Australia Has Legalised Same-Sex Marriage And This Means More Opportunities For You
I think it’s time to discuss the impact of Australia legalising same-sex marriages.
I’ve always been a staunch supporter of legalising same-sex marriages because for me, love is love. It’s also the very premise of me writing this book: love is love and not even a government should have any say as to where and how you spend your life with your partner.
So although Australia legalised same-sex marriages in December last year, I’ve been relatively silent on the matter.
In fact, because it was legalised in December and I wrote the revised second edition in November, I wouldn’t have had time to update the book.
But there is a HUGE impact on same-sex couples.
A whole new visa class has been opened up to same-sex couples: Prospective Marriage visa (subclass 300).
The Prospective Marriage visa allows the applicant to come to Australia to marry their Australian spouse. The validity of the Prospective Marriage visa is 9 months, that is, you will be granted entry into Australia and within 9 months, have married your Australian spouse and applied for the partner visa onshore (subclass 820 and 801).
So as you can see, prior to Australia’s decision to legalise same-sex marriage, this category of visa was not available to same-sex couples. As there can be no marriage between same-sex couples, there can be no valid reason to grant a Prospective Marriage visa to same-sex couples.
Prior to the legalisation of same-sex marriage, same-sex couples could only apply for the partner visa onshore or offshore. To apply for the partner visa onshore the applicant would need a valid visa to enter Australia first before applying for the partner visa. Usually this is a tourist visa or another type of temporary visa such as a student visa or a temporary work visa.
However, for the unlucky few who were not eligible for tourist visas or couldn’t afford the student fees to get a student visa, there was no alternative to being onshore with their partner. They would simply have to apply for their partner visa offshore and wait there; away from their Australian partner.
Heterosexual couples or different-sex couples who did not meet the eligibility for a tourist visa, student visa or any other temporary visa, could apply for the Prospective Marriage visa to get onshore and be with their Australian partners. Then they could apply for the partner visa onshore, all while still being together with their Australian partner in Australia.

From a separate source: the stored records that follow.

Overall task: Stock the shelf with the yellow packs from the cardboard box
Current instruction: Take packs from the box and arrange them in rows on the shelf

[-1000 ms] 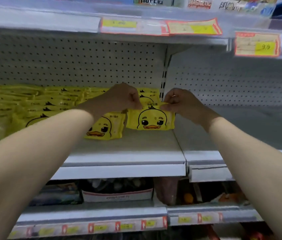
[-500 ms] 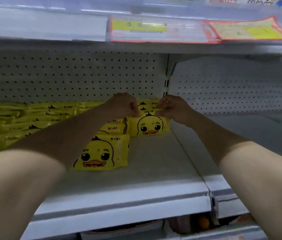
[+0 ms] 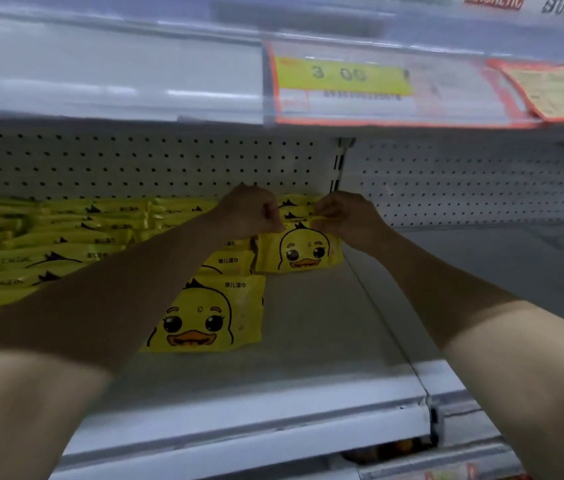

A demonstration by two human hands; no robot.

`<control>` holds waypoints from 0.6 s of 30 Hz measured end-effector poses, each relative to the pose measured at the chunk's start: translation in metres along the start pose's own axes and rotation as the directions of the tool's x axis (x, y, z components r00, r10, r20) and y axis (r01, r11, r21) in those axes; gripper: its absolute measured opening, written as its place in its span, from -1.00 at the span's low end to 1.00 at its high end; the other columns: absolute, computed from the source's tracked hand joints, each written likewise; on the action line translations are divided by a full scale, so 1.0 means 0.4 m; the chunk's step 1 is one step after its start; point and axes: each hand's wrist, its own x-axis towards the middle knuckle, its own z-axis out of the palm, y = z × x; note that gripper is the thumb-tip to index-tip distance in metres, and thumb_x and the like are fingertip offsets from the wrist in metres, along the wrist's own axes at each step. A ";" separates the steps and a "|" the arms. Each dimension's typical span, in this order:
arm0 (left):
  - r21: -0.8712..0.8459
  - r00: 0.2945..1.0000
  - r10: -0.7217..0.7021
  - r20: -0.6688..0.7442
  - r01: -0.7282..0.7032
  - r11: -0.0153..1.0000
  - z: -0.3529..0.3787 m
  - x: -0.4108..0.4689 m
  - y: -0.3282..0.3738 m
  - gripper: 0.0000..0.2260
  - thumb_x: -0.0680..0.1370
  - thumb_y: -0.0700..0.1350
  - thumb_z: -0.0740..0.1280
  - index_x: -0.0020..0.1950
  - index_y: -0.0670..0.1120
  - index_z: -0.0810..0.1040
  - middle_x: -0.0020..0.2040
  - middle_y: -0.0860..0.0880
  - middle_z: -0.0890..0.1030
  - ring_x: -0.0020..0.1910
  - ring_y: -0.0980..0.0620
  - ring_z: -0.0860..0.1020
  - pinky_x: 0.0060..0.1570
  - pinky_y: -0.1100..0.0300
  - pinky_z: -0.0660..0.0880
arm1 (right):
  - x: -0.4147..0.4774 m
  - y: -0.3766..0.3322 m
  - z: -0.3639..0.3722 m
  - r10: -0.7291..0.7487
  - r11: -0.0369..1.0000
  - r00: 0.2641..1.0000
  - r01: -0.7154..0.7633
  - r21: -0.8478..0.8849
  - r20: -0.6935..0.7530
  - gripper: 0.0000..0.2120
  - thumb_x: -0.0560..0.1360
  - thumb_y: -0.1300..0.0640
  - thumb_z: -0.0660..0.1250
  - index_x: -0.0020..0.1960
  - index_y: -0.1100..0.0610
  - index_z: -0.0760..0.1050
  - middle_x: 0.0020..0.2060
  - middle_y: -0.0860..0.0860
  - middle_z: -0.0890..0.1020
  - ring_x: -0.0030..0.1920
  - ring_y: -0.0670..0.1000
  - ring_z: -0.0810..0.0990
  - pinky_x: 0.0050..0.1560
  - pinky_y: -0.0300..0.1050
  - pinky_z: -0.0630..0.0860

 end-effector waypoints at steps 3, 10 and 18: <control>-0.020 0.999 -0.015 -0.041 0.014 1.000 0.008 -0.013 -0.004 -0.83 0.41 -0.03 0.54 -0.13 -0.08 0.63 -0.17 0.09 0.61 -0.05 0.04 0.58 0.08 0.10 0.49 | -0.014 -0.007 -0.002 -0.017 0.998 1.000 0.016 -0.054 -0.019 -0.67 0.39 0.11 0.58 0.10 0.14 0.61 0.07 0.01 0.67 0.12 -0.03 0.62 0.22 -0.06 0.53; -0.119 0.983 -0.084 -0.165 0.065 0.991 -0.050 -0.128 0.032 -0.63 0.37 0.04 0.56 0.11 -0.01 0.58 0.17 -0.03 0.58 0.20 -0.03 0.51 0.13 0.11 0.49 | -0.116 -0.101 -0.037 -0.096 0.974 0.995 0.096 -0.205 0.006 -0.51 0.42 0.07 0.55 0.30 0.08 0.52 0.22 0.06 0.60 0.22 0.06 0.54 0.24 -0.04 0.49; 0.009 0.919 -0.334 -0.211 0.343 0.939 -0.146 -0.490 0.131 -0.51 0.42 0.05 0.52 0.31 0.05 0.49 0.29 -0.12 0.42 0.26 -0.14 0.45 0.19 0.08 0.44 | -0.379 -0.321 -0.042 -0.027 0.838 0.988 0.105 -0.536 0.153 -0.30 0.43 -0.11 0.49 0.49 -0.11 0.28 0.40 0.11 0.40 0.41 0.17 0.32 0.28 0.02 0.42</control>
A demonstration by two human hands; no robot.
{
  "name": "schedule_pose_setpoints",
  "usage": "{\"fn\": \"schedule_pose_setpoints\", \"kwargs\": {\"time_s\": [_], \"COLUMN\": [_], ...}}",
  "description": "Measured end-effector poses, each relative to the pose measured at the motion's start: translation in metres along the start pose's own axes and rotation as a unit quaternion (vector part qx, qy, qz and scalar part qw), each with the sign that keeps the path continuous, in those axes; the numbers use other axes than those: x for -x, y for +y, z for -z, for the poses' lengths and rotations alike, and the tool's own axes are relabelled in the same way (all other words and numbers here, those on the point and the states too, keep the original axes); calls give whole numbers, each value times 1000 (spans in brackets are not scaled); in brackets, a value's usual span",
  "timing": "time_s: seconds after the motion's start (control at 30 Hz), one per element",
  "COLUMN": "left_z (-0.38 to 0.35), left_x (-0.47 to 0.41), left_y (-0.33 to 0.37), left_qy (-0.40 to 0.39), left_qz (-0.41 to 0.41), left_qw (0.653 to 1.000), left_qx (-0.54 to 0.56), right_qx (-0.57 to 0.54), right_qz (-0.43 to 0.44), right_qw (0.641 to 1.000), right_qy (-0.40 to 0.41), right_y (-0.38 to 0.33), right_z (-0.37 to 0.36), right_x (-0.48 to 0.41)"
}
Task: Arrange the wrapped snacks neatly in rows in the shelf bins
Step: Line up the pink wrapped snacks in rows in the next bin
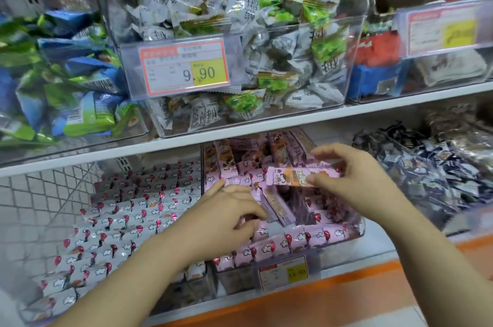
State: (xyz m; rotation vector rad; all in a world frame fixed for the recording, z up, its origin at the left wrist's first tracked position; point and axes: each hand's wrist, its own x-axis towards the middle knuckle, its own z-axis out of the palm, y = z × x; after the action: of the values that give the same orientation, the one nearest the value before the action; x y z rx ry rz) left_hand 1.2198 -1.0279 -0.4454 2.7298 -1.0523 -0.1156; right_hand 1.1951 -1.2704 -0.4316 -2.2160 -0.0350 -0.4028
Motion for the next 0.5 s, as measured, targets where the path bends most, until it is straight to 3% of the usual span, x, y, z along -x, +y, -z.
{"fn": "schedule_pose_setpoints", "kwargs": {"time_s": [0.1,0.27,0.5], "left_z": [6,11,4], "left_x": [-7,-35,-84], "left_y": [5,16,25], "left_qy": [29,68,-1], "left_qz": [6,54,134], "left_qw": [999,996,969], "left_qx": [-21,-30,-210], "right_qx": [-68,-175,-220], "right_qz": [-14,-44,-56], "right_qw": [994,969,959], "right_qy": [90,169,169], "right_y": [5,19,35], "right_z": [3,-3,-3], "right_x": [8,15,21]}}
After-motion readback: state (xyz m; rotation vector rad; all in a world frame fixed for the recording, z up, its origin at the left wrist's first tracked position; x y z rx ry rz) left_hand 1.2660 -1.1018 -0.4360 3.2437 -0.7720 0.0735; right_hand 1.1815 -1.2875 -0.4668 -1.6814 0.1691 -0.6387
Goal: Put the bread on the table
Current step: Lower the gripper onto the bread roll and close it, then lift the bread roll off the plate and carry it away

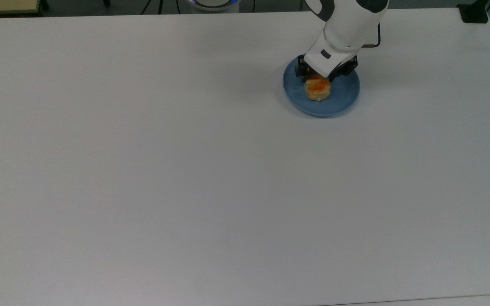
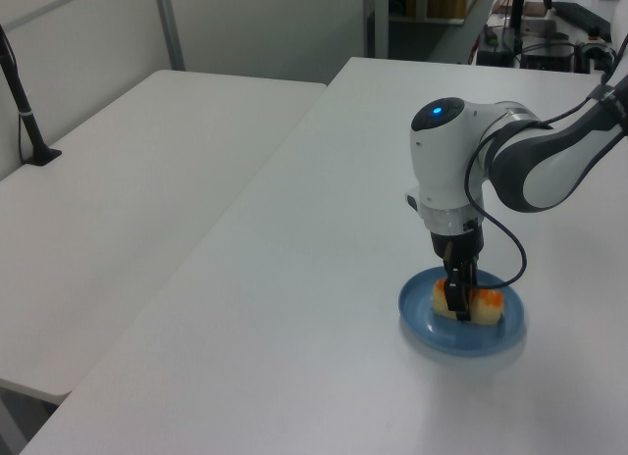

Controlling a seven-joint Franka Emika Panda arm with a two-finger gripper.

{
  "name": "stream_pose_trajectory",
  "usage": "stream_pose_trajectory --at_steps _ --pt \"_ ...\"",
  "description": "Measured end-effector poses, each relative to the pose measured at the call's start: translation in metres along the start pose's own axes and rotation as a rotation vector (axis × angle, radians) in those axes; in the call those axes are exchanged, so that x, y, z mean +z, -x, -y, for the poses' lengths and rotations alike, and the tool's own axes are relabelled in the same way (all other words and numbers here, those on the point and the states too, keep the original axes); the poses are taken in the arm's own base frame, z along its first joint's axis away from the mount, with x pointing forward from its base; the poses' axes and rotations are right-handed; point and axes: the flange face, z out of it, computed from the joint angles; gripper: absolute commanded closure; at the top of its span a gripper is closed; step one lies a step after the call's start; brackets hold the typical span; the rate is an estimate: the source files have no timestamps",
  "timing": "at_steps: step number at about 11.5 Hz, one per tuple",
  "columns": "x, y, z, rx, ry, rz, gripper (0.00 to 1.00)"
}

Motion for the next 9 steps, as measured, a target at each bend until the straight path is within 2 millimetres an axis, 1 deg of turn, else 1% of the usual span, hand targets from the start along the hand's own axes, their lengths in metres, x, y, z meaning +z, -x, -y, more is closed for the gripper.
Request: stream_pose_trajectory --at_steps 1,3,4,5,6,7,8,9 --pt "0.000 0.000 0.000 0.000 0.000 0.001 0.62" --pt "-0.003 0.000 -0.001 -0.002 -0.002 -0.005 0.62" --pt "-0.012 0.000 -0.003 -0.008 -0.002 -0.010 0.62" --pt "-0.037 -0.001 -0.013 -0.033 0.004 -0.001 0.62" --pt "-0.065 -0.005 -0.029 -0.054 0.005 0.007 0.61" --pt "-0.093 -0.015 -0.058 -0.086 0.001 0.014 0.61" --pt "-0.115 -0.030 -0.100 -0.113 -0.014 0.006 0.61" --pt "-0.127 -0.045 -0.147 -0.130 -0.019 -0.011 0.61"
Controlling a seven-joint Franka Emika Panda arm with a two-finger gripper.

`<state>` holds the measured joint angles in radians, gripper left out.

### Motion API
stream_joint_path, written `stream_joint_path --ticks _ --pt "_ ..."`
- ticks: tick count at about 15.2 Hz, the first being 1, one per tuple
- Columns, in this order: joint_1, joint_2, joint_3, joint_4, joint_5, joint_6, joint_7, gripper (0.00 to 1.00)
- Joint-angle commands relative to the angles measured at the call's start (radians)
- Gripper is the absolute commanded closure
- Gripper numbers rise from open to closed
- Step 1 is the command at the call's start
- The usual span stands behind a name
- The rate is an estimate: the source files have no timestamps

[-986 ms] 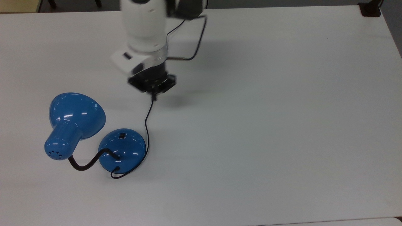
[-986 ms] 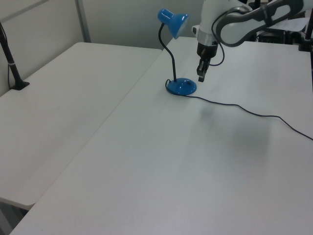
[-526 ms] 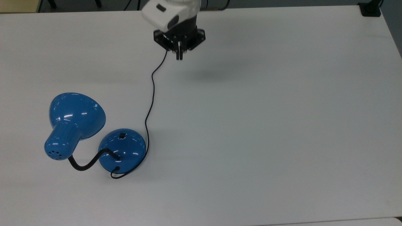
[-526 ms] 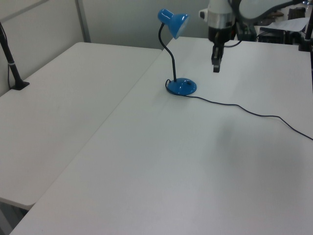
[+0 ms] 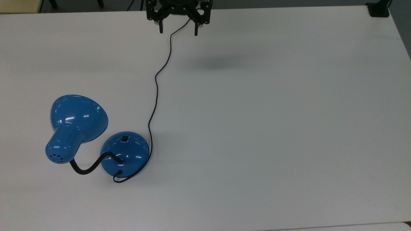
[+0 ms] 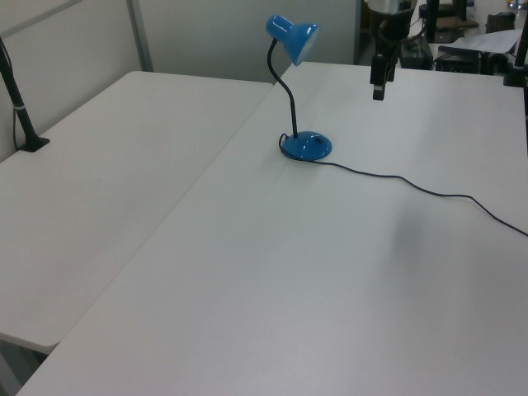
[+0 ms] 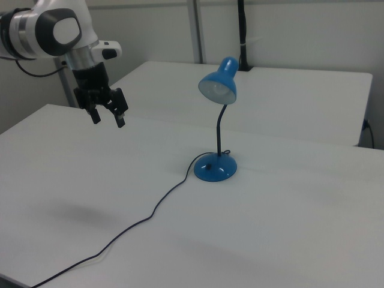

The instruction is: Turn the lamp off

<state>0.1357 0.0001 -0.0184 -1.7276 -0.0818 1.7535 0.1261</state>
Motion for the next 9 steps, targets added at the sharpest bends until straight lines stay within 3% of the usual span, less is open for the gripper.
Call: stream_joint_path --ticks 1,5,9 --pt "0.007 0.015 -0.009 0.049 -0.012 -0.028 0.043 0.00" --pt "-0.011 0.061 -0.012 0.132 -0.009 -0.063 0.041 0.00" --pt "-0.015 0.061 -0.009 0.135 -0.009 -0.101 0.032 0.00"
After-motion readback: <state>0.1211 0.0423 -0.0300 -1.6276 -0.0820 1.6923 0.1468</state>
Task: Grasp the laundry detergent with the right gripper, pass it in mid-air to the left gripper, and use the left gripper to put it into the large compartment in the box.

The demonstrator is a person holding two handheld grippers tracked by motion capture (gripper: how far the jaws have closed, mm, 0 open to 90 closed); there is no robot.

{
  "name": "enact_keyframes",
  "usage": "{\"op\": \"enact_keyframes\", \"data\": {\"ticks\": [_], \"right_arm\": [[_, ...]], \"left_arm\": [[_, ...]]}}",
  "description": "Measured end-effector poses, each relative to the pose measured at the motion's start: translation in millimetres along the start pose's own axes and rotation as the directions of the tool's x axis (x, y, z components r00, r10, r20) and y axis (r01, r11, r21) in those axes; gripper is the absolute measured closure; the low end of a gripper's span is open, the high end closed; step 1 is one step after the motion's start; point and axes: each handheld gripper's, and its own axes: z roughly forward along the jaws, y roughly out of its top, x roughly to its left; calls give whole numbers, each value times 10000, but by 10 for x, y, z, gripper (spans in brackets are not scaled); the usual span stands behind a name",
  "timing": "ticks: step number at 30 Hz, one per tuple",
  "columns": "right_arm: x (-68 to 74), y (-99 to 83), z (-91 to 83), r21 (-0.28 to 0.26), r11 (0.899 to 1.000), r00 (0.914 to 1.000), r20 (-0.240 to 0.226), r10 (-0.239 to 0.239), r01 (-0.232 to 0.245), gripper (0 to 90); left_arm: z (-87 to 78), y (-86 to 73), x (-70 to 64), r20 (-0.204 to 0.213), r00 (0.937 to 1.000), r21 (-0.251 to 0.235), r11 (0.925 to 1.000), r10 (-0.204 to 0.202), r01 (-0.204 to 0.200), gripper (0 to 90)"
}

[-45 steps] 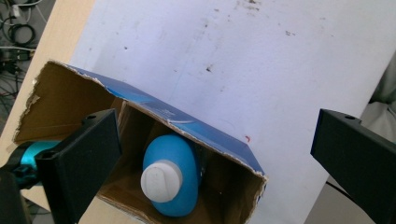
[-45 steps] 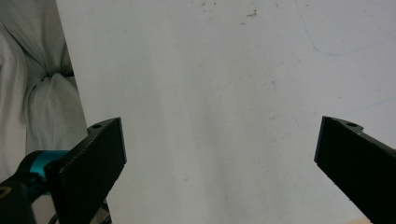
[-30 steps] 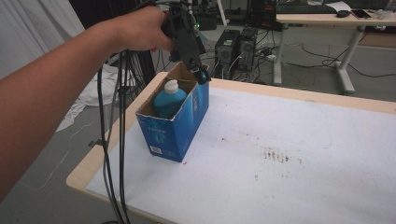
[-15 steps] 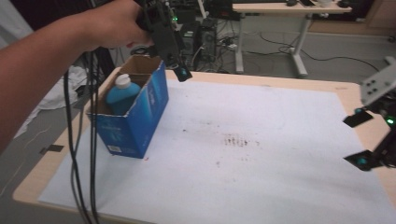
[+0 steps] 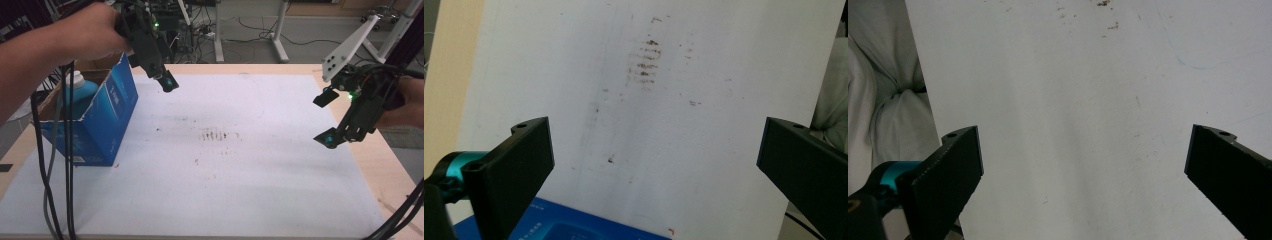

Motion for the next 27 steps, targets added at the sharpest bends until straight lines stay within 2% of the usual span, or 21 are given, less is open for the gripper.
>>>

Now, with the legalisation of same-sex marriages, same-sex couples will also have this subclass available to them.
The eligibility threshold for Prospective Marriage visa seems lower than the one for partner visas but don’t get too comfortable because there’s still a lot of work to be done to prove a relationship and apply for the visa.
The requirements state that you and your prospective spouse must:
- know and have met each other in person since both turning 18
- not be related
- intend to marry within nine months of the visa being granted
- intend to live as spouses after you are married.
- not be married to anyone when a decision is made on your visa application.
You’ll still need to undergo a health check and submit police checks and the price of this visa is substantially the same as the partner visa but it does mean there’s an additional pathway for same-sex couples.
As you can see, you still need to be able to demonstrate that you had a relationship before you intend to apply and an intention to continue the relationship after your visa has been granted. In particular, you need to prove that you intend to live as spouses after you’re married.
So how do you prove a relationship? That’s what the book is about. It focuses on the 4 aspects of the relationship according to the Department and it runs you through each and every aspect with examples and reasons why they’re good evidence or bad evidence.
There are many reasons that you might want to apply for a prospective marriage visa but bear in mind that although the eligibility seems like a lower bar to jump over, the processing time is still lengthy and after you have married your spouse, you need to apply for the partner visa in order to stay in Australia.
If there’s any doubts as to which one you should apply for, always consult a professional.